Supplied data section start

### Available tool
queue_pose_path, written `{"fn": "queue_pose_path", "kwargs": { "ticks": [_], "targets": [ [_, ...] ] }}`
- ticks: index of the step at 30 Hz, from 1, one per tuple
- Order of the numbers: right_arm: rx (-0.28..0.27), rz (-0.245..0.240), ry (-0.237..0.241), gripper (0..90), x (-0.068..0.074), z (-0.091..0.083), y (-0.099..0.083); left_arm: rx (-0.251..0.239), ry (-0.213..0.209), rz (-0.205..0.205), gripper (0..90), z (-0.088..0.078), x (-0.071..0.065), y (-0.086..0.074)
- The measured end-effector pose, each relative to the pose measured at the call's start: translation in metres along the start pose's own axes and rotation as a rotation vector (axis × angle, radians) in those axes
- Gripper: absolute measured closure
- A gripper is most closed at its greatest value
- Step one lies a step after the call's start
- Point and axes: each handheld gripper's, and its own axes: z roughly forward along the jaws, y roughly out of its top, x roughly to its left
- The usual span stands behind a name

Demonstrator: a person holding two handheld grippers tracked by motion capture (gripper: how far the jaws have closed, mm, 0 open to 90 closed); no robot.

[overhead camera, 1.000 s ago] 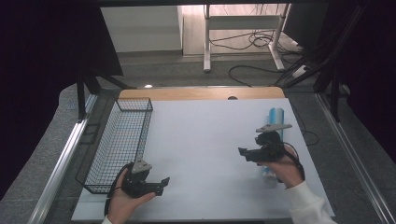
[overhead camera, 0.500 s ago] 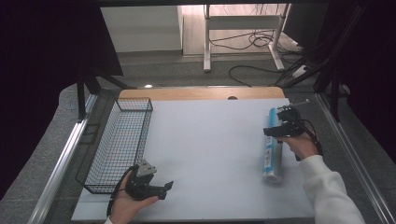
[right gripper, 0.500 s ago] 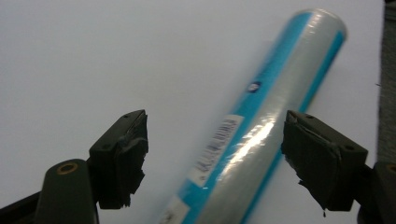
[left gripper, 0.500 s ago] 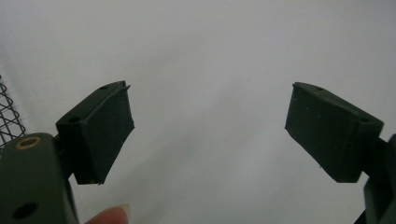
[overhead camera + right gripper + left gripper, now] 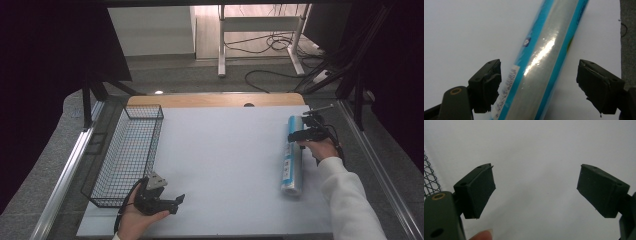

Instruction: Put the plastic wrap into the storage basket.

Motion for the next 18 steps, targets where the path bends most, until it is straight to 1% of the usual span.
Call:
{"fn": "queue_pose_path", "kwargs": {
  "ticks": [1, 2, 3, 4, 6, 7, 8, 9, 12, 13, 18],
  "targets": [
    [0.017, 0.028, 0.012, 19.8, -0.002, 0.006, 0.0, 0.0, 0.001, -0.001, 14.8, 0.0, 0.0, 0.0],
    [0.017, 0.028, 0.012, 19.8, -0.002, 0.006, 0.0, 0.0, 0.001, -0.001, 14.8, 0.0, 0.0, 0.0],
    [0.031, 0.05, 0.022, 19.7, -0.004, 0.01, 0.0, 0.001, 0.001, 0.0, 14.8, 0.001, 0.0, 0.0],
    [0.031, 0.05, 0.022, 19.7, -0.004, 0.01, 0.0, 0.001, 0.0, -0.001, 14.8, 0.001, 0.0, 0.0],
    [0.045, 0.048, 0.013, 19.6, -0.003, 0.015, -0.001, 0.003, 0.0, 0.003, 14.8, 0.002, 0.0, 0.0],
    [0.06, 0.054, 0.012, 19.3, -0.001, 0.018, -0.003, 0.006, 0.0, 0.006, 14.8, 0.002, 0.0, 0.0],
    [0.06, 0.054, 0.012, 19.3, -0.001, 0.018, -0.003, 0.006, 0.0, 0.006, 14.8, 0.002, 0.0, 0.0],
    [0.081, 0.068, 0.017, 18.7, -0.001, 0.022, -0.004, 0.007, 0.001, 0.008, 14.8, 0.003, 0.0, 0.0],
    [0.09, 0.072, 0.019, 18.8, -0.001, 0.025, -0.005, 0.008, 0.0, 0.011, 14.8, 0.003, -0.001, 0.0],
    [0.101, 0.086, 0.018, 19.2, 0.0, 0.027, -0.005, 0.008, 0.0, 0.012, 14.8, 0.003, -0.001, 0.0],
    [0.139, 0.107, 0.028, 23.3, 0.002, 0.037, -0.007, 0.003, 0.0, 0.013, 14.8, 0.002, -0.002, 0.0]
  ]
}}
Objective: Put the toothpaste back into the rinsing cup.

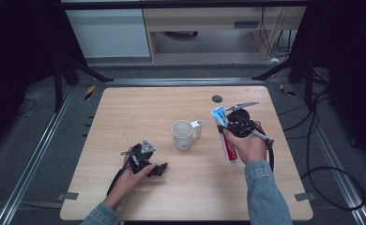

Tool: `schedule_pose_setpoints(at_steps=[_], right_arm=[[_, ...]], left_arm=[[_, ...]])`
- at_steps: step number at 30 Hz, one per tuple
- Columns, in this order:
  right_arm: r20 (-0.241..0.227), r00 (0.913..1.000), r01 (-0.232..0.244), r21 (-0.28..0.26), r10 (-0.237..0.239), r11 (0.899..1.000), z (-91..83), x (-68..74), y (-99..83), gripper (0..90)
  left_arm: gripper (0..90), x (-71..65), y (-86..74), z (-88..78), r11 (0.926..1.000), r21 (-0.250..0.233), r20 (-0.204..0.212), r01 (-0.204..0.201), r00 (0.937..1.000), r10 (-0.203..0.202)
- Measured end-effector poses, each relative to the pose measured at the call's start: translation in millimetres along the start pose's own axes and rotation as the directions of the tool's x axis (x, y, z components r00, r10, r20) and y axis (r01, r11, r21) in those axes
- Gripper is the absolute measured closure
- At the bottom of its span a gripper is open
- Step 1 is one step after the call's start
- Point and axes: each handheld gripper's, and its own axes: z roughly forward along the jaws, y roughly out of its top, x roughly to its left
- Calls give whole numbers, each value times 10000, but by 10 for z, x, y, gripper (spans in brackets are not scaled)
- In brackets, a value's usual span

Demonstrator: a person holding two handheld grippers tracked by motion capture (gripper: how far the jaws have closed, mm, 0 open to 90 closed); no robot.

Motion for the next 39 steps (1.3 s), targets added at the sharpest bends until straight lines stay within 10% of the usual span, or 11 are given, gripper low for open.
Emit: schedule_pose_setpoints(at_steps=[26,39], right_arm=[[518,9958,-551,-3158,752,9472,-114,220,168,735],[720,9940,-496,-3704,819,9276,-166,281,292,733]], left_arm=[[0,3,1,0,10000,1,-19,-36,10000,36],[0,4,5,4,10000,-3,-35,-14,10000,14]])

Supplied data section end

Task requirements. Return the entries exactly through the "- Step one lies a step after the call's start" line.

Result of this task.
### Available tool
queue_pose_path, written `{"fn": "queue_pose_path", "kwargs": { "ticks": [_], "targets": [ [_, ...] ] }}`
- ticks: index of the step at 30 Hz, from 1, one per tuple
- Order of the numbers: right_arm: rx (-0.28..0.27), rz (-0.245..0.240), ry (-0.237..0.241), gripper (0..90), x (-0.068..0.074), z (-0.091..0.083), y (-0.099..0.083); left_arm: rx (-0.251..0.239), ry (-0.213..0.209), rz (-0.205..0.205), gripper (0..90), z (-0.088..0.078), x (-0.071..0.065), y (-0.086..0.074)
- The measured end-effector pose, each relative to the pose measured at the call's start: translation in metres along the start pose's own axes and rotation as a rotation vector (axis × angle, radians) in those axes
- Gripper: absolute measured closure
- A gripper is most closed at its greatest value
- Step one lies a step after the call's start

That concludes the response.